Dataset entries:
────────────────────────────────────────

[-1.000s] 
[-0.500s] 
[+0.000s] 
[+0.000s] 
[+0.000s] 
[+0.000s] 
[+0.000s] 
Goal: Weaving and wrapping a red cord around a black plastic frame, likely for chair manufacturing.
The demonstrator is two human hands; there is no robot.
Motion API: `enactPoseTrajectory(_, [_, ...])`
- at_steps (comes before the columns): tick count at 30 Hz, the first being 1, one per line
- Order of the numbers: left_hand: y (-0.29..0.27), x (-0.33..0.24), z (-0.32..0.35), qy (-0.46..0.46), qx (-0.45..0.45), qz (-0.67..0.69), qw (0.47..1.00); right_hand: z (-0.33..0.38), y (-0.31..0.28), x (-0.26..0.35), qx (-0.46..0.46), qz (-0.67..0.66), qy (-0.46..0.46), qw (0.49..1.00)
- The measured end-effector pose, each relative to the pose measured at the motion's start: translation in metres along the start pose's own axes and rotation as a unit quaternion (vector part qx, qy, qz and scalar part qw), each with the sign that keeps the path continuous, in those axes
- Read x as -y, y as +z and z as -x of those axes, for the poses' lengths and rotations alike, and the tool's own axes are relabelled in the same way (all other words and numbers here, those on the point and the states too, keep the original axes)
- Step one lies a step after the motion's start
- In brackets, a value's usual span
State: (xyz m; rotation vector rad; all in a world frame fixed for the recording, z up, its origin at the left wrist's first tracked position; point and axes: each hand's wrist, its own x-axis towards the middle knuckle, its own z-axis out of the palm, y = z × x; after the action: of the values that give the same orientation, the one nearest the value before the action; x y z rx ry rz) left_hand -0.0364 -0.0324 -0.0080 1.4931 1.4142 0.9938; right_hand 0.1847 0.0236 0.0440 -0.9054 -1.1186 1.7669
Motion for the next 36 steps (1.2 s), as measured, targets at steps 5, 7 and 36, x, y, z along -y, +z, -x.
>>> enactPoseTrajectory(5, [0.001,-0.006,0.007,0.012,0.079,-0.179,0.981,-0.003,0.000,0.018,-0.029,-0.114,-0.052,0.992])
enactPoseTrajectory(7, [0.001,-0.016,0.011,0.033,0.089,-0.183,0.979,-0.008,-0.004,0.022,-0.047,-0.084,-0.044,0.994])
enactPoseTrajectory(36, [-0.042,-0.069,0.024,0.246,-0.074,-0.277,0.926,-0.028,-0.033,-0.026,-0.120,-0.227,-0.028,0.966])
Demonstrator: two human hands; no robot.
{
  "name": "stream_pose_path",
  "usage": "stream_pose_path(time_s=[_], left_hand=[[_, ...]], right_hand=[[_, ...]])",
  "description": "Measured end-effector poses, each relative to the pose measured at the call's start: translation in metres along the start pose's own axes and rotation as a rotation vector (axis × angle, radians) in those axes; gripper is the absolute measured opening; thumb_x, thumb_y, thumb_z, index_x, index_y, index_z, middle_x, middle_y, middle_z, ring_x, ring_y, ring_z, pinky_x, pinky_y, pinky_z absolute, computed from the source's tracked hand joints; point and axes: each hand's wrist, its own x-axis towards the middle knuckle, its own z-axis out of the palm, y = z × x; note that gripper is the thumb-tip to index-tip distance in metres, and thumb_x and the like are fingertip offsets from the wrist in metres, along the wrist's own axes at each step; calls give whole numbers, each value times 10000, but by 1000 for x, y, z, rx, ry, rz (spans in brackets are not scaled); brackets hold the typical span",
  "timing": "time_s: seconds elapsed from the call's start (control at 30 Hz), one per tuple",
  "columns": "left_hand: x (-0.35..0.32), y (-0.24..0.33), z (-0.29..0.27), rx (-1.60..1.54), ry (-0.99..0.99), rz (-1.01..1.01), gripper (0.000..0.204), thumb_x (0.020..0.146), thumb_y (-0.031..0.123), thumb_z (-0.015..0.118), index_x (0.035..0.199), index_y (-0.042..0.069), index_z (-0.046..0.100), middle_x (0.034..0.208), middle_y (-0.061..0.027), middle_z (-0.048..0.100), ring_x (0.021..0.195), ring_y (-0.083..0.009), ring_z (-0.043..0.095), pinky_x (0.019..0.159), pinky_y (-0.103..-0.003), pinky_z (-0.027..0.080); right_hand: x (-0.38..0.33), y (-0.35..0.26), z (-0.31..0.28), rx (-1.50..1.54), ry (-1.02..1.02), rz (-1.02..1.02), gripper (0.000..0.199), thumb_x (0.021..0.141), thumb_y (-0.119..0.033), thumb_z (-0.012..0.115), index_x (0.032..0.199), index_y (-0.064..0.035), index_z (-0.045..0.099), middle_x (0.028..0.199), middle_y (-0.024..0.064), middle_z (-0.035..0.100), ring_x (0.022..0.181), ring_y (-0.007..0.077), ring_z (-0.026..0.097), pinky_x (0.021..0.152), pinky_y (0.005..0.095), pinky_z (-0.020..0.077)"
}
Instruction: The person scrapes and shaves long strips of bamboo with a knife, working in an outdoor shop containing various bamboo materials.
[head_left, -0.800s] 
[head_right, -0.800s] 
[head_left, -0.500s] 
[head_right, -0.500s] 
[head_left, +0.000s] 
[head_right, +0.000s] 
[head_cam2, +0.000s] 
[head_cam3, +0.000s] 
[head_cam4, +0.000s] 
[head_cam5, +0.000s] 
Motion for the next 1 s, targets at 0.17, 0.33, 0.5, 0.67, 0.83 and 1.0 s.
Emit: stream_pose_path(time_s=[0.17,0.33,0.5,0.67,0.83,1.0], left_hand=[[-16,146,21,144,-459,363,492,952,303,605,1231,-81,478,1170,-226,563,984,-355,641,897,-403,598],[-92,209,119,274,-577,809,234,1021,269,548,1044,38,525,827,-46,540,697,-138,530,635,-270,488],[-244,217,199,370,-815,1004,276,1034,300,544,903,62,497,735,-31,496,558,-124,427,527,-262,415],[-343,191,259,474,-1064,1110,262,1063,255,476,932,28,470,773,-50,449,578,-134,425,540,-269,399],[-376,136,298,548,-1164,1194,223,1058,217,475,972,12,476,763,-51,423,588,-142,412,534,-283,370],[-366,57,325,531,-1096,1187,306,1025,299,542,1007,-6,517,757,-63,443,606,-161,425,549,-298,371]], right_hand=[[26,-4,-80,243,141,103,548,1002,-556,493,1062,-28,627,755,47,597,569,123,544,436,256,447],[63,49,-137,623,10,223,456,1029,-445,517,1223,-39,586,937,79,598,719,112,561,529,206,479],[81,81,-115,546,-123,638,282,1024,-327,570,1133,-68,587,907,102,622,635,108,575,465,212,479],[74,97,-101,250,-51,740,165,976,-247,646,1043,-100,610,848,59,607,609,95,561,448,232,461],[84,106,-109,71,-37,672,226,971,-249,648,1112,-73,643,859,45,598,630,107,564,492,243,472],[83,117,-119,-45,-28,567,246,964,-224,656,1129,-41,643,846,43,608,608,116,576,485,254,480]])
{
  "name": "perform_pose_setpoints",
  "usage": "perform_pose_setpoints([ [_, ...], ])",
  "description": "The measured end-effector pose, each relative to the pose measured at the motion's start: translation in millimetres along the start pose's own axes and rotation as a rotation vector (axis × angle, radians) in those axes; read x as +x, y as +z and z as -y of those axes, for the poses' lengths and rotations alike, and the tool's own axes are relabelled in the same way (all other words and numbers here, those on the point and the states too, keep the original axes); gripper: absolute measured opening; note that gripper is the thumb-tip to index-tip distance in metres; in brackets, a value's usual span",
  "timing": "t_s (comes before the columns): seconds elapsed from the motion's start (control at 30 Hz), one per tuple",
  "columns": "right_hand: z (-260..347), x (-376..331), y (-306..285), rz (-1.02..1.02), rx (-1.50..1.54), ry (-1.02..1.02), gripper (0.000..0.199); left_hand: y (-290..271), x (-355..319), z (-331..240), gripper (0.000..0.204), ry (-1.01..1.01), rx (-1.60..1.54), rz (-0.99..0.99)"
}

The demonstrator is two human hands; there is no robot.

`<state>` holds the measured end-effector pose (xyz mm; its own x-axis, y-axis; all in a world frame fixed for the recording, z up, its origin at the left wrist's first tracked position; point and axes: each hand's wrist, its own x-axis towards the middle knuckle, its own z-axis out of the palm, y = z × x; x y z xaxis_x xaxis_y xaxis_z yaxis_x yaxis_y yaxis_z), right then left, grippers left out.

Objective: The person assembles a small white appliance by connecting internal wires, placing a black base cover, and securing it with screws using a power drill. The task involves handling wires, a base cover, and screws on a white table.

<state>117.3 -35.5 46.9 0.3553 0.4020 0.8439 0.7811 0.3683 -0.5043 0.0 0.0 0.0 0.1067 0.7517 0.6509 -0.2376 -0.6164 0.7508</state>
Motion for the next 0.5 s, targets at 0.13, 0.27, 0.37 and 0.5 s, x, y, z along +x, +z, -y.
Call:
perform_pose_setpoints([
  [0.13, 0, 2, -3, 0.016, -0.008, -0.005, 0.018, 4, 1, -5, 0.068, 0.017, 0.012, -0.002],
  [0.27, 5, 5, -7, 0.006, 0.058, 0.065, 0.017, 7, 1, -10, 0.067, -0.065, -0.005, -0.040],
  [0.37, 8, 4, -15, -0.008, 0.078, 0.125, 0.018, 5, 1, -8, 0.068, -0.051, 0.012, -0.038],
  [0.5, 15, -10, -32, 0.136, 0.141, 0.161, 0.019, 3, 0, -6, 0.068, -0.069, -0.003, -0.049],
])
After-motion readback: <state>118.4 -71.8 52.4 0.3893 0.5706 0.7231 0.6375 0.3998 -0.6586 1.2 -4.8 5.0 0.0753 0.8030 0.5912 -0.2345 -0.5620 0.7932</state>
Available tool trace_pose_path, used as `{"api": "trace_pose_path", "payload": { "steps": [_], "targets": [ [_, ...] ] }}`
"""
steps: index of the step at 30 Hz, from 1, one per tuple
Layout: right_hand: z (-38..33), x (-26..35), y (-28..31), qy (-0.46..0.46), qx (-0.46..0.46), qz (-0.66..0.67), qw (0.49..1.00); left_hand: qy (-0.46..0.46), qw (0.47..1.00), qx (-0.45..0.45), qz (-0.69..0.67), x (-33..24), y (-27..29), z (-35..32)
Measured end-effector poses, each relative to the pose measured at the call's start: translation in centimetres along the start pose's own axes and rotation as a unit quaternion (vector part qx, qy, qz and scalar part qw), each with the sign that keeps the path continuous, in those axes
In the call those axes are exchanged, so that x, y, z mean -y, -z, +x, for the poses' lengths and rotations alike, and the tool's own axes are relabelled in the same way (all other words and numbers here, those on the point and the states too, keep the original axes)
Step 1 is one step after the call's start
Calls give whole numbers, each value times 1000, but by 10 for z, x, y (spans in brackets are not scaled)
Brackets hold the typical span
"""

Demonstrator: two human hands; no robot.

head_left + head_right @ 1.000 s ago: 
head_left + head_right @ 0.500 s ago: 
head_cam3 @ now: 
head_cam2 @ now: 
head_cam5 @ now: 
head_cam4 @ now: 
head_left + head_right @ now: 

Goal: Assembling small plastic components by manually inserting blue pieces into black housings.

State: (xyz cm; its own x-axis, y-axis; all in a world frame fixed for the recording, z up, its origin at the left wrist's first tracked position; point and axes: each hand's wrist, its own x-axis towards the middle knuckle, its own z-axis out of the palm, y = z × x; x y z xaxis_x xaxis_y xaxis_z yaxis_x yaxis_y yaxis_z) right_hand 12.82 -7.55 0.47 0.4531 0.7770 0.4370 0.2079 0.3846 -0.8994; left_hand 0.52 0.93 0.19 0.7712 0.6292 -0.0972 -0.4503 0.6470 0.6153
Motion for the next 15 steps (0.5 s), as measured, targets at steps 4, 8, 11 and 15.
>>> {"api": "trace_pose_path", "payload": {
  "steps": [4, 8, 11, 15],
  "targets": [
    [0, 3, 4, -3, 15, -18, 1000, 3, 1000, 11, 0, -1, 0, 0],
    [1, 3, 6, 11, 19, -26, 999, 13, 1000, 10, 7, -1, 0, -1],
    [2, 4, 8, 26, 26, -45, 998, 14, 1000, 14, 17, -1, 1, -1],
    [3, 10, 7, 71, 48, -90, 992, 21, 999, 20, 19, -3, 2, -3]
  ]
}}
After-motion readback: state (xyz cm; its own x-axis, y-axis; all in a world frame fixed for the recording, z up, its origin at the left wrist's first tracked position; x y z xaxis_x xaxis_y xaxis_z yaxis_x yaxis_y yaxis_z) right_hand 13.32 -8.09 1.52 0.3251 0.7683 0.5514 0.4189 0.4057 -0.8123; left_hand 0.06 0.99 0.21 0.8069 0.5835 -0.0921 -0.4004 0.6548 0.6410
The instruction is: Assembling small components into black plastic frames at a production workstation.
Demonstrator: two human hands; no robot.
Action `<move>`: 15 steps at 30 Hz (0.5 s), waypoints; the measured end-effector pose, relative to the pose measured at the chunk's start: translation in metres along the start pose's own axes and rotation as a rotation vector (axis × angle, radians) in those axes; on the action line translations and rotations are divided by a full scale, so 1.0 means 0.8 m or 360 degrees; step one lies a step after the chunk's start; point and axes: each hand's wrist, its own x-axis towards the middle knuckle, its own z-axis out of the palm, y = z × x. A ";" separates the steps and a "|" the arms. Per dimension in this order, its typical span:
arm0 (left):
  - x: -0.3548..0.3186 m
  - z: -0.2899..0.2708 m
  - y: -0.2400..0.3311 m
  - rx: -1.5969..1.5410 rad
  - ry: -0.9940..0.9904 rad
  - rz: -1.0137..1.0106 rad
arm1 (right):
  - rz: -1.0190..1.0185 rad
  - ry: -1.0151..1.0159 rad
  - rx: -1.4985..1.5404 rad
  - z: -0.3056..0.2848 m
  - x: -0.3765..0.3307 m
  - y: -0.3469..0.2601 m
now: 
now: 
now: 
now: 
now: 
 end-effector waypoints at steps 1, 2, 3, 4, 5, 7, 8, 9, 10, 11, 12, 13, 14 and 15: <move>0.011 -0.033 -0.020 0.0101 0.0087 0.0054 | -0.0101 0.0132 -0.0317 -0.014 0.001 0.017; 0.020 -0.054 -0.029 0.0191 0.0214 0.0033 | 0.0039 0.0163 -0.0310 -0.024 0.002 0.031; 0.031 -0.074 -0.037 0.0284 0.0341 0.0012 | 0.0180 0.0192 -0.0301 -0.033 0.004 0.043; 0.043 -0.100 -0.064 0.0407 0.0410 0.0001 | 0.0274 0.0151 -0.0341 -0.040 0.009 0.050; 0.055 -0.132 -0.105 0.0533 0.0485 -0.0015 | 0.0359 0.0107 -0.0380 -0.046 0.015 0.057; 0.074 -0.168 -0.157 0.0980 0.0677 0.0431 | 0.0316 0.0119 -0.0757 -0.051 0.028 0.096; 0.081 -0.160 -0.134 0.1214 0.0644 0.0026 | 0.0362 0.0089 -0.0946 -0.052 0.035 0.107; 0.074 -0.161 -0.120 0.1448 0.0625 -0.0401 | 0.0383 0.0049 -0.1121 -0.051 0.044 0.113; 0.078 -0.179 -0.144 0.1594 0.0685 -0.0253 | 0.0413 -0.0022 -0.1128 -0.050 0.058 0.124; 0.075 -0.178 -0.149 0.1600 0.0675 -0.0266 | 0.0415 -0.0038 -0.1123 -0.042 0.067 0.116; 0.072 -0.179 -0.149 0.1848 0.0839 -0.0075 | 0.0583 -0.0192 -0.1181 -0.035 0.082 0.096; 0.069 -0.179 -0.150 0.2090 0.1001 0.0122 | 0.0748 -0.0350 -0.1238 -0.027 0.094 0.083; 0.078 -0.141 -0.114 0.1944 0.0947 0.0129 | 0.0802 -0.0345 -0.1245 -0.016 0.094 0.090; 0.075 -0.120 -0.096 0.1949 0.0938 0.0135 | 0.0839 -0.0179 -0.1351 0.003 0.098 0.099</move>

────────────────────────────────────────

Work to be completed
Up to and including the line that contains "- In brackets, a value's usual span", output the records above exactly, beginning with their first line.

Exercise answer
[-1.000s] 
[-0.500s] 
[+0.000s] 
[+0.000s] 
[+0.000s] 
[+0.000s] 
[+0.000s] 
Goal: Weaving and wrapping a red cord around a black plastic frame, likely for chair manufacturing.
The demonstrator is two human hands; there is no robot.
Motion API: `enactPoseTrajectory(_, [_, ...])`
- at_steps (comes before the columns): tick count at 30 Hz, the first being 1, one per line
- Order of the numbers: left_hand: y (-0.29..0.27), x (-0.33..0.24), z (-0.32..0.35), qy (-0.46..0.46), qx (-0.45..0.45), qz (-0.67..0.69), qw (0.47..1.00); right_hand: z (-0.33..0.38), y (-0.31..0.28), x (-0.26..0.35), qx (-0.46..0.46), qz (-0.67..0.66), qy (-0.46..0.46), qw (0.49..1.00)
- The measured end-effector pose, each relative to the pose measured at the motion's start: translation in metres along the start pose's own axes and rotation as a unit quaternion (vector part qx, qy, qz and scalar part qw), each with the sign that keeps the path continuous, in those axes
- Read x as -y, y as +z and z as -x of those axes, for the poses' lengths and rotations alike, and the tool's own axes are relabelled in the same way (all other words and numbers here, those on the point and the states too, keep the original axes)
- Step one lies a step after the motion's start
- In brackets, a value's usual span

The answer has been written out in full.